European Commission takes action against imprisoned philanthropist Osman Kavala against Turkey

The highest human rights institution in Europe initiated disciplinary action against Turkey’s refusal to release imprisoned businessmen and philanthropists, which has dealt a new symbolic blow to President Recep Tayyip Erdogan’s relations with the West.

The European Commission voted with a narrow margin in favor of initiating an “infringement” lawsuit against Ankara. Detention of Osman Kavala, Even after the European Court of Human Rights ordered his release, he was still in prison.

According to diplomats, the infringement process may take at least 18 months and may eventually lead to Turkey’s suspension of voting rights in the European Commission, which is responsible for overseeing the European Court of Human Rights and even expelling it from Turkey’s 47 member institutions. It has been a part of it since 1950.

Amnesty International Europe Director Niels Muznets said the decision sent a “clear” message to Ankara. “Turkey’s failure to ensure the immediate release of Osman Kavala and end his politically motivated prosecution is an unacceptable violation of the country’s human rights obligations,” he said. “After being detained for more than four years on politically motivated charges, he must be allowed to eventually return to his family.

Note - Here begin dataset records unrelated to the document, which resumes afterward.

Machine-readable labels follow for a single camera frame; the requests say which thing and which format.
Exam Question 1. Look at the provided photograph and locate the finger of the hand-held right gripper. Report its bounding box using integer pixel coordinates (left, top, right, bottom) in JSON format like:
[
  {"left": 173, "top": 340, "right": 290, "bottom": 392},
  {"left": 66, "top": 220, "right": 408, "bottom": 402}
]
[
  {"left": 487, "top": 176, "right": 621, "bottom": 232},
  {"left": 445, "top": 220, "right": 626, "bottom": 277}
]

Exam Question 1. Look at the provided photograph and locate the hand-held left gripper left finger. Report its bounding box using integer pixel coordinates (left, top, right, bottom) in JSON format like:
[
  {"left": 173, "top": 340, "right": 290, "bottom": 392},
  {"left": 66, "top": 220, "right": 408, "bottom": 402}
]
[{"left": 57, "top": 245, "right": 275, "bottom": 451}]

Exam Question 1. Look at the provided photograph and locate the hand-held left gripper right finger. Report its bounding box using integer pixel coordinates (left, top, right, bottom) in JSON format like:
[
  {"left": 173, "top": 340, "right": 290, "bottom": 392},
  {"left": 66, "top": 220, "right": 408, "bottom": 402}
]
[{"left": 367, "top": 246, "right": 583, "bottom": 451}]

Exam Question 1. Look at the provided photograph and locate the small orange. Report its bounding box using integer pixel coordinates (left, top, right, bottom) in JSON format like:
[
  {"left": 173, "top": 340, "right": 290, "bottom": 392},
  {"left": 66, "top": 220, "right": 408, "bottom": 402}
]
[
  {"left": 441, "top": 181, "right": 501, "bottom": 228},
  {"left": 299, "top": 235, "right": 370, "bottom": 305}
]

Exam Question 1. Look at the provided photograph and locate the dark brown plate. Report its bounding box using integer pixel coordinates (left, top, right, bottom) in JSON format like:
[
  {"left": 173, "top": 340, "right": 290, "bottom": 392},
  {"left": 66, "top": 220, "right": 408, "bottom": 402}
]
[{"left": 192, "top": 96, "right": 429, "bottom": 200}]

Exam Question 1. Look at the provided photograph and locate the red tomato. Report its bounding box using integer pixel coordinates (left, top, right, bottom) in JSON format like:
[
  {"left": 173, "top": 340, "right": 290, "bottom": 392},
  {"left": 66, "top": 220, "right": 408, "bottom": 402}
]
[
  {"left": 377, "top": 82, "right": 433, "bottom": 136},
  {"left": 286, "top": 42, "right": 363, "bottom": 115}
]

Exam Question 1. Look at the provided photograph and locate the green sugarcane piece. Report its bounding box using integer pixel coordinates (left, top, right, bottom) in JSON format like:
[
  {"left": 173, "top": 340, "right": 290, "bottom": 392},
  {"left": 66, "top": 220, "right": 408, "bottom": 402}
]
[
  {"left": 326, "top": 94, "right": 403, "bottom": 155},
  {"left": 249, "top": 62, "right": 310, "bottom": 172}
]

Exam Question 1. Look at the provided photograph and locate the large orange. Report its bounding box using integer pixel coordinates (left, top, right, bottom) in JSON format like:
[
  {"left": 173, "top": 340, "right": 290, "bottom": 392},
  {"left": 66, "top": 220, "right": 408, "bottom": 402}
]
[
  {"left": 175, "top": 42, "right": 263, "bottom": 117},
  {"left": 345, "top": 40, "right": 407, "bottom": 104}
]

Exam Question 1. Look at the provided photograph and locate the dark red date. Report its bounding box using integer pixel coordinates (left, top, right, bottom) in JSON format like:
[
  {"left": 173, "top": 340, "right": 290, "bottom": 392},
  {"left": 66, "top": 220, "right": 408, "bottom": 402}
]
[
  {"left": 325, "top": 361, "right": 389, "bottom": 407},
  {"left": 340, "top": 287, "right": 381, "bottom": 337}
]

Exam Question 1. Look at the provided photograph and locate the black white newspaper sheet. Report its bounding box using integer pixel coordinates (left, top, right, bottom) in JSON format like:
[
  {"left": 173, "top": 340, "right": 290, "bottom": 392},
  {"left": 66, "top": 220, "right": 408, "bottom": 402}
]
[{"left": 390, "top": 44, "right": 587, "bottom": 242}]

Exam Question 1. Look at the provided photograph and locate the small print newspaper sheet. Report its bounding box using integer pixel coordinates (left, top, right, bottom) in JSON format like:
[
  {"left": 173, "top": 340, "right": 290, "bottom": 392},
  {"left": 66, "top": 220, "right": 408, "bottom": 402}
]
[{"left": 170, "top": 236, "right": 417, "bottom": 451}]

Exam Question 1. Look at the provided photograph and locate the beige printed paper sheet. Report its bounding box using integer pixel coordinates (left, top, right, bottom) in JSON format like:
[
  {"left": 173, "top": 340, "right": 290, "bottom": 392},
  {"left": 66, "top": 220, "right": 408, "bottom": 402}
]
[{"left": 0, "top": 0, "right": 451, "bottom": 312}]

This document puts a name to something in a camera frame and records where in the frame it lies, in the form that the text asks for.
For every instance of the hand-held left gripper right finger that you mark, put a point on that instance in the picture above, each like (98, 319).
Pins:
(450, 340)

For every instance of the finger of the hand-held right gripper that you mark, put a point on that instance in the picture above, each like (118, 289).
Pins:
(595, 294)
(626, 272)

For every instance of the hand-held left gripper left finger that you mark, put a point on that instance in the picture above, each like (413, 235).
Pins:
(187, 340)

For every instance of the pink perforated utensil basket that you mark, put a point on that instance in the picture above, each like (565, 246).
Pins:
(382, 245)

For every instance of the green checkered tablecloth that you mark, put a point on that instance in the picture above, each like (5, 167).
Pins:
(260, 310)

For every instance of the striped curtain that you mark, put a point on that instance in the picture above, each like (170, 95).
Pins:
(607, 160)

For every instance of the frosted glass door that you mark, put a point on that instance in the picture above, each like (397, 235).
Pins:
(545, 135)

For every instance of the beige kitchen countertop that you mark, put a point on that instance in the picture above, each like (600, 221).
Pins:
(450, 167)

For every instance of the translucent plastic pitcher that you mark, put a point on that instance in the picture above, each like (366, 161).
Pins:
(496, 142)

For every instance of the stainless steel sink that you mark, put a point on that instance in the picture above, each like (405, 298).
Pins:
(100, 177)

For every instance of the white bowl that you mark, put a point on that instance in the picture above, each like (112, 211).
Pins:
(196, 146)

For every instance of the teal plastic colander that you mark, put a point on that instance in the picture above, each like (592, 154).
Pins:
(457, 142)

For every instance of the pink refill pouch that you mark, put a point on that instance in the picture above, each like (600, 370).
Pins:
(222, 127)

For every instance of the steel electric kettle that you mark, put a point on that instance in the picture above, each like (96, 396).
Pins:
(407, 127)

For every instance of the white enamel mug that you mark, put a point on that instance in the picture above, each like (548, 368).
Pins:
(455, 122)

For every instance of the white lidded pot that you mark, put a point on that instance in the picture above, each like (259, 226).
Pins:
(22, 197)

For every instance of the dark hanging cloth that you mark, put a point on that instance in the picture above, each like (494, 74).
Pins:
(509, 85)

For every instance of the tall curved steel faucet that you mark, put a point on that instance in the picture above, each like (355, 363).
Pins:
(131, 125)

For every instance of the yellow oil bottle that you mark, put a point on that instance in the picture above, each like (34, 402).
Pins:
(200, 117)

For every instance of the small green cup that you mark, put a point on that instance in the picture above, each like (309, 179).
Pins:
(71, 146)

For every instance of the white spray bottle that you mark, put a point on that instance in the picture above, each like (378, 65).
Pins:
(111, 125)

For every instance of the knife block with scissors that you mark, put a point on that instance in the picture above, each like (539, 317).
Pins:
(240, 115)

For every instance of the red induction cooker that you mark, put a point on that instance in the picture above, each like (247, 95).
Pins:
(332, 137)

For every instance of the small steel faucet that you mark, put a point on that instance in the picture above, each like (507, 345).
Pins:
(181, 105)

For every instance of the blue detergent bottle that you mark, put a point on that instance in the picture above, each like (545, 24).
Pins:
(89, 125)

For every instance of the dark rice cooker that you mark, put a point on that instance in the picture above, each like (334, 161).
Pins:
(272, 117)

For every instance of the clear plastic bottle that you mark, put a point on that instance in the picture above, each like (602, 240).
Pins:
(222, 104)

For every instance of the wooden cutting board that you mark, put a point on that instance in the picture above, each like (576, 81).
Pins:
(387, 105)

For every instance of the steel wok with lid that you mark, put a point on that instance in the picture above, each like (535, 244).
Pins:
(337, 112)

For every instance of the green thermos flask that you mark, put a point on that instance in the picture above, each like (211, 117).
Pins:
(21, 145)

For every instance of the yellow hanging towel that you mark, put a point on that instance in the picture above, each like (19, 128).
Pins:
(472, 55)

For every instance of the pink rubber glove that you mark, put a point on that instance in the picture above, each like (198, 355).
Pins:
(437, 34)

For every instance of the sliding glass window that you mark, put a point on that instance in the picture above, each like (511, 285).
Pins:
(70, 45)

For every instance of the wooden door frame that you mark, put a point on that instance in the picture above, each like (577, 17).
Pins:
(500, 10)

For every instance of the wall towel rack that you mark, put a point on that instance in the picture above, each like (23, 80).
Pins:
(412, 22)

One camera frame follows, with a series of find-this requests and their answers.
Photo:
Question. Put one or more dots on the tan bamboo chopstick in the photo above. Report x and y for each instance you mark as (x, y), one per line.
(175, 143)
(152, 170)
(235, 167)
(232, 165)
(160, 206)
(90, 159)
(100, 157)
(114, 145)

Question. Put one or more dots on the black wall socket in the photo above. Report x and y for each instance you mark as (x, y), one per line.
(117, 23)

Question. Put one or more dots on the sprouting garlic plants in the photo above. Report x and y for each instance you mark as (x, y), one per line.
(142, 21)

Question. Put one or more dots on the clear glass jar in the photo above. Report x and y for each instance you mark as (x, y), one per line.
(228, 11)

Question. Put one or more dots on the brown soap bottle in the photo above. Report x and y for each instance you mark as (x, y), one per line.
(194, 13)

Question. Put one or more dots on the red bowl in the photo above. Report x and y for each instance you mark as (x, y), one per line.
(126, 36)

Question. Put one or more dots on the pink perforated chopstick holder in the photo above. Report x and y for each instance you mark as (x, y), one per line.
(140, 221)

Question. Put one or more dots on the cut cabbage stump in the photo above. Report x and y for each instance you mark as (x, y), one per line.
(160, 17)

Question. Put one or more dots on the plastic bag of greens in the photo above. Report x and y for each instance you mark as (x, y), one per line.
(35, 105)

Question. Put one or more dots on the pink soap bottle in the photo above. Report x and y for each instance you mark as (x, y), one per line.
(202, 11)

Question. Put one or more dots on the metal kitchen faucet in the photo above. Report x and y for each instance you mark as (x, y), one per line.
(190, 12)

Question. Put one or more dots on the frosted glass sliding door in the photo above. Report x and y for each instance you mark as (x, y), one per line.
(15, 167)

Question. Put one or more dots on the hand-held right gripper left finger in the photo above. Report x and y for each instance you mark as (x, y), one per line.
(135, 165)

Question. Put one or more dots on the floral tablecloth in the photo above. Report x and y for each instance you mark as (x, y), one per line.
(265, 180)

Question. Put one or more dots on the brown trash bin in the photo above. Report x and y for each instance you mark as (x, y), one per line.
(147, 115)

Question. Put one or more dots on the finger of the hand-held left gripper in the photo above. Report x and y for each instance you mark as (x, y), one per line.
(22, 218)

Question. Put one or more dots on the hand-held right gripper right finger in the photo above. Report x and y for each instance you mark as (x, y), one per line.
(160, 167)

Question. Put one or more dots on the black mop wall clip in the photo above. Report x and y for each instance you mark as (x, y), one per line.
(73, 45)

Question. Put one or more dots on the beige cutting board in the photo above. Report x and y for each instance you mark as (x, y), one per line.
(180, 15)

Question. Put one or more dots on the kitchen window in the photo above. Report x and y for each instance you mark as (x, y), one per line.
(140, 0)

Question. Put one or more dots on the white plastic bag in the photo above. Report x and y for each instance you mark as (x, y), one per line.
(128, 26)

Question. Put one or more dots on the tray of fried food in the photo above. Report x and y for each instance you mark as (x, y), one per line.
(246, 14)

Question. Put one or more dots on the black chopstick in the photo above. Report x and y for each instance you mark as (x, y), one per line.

Turkey tried its best to lobbied to block the vote against it and responded angrily to this decision, accusing the European Human Rights Watchdog and its members of adopting a “biased and selective approach” to enforce the judgment of the European Court of Human Rights. It called on the agency to “respect and trust the legal procedures conducted by independent and impartial courts.”

Kavala was imprisoned for four years without any convictions. In recent years, he has become a puppet in Turkey’s total suppression of dissent and erosion of the rule of law.

He is in a center Recent line Erdogan signed a joint statement with 10 Western countries, including the United States, Germany, and France, demanding his release.

Turkish prosecutors accused Kavala of trying to overthrow the government during the protests in 2013 and the attempted coup in 2016-he denied these allegations.

European Court of Human Rights 2019 reign The Turkish authorities failed to provide “facts, information or evidence” to justify the detention of civil society activists in prisons. It called for his immediate release and called the detention “with ulterior motives”. .. That is to silence Mr. Kavala and all human rights defenders”.

Although the vote was held in private, three European officials familiar with the deliberations stated that 35 European Commission members voted for infringement lawsuits against Turkey — barely exceeding the required threshold of 32 votes.

As a sign of disagreement within the EU on this issue, Hungary voted against this move. Officials said Romania abstained, while Poland and Bulgaria did not vote.

This decision makes Turkey the second country to face infringement lawsuits because of the use of mechanisms to enforce judgments of the European Court of Human Rights. The first was against Azerbaijan in 2017, because Azerbaijan refused to implement the order of the European Court of Human Rights to release the imprisoned opposition leader Ilgar Mammadov. Mamadov was later released and acquitted of the charges against him.

After a three-day meeting in Strasbourg, the member states of the European Commission once again called on Turkey to release the imprisoned Kurdish opposition politician Serahatin Demirtas. Although the European Court of Human Rights ordered his release, He was also detained in prison.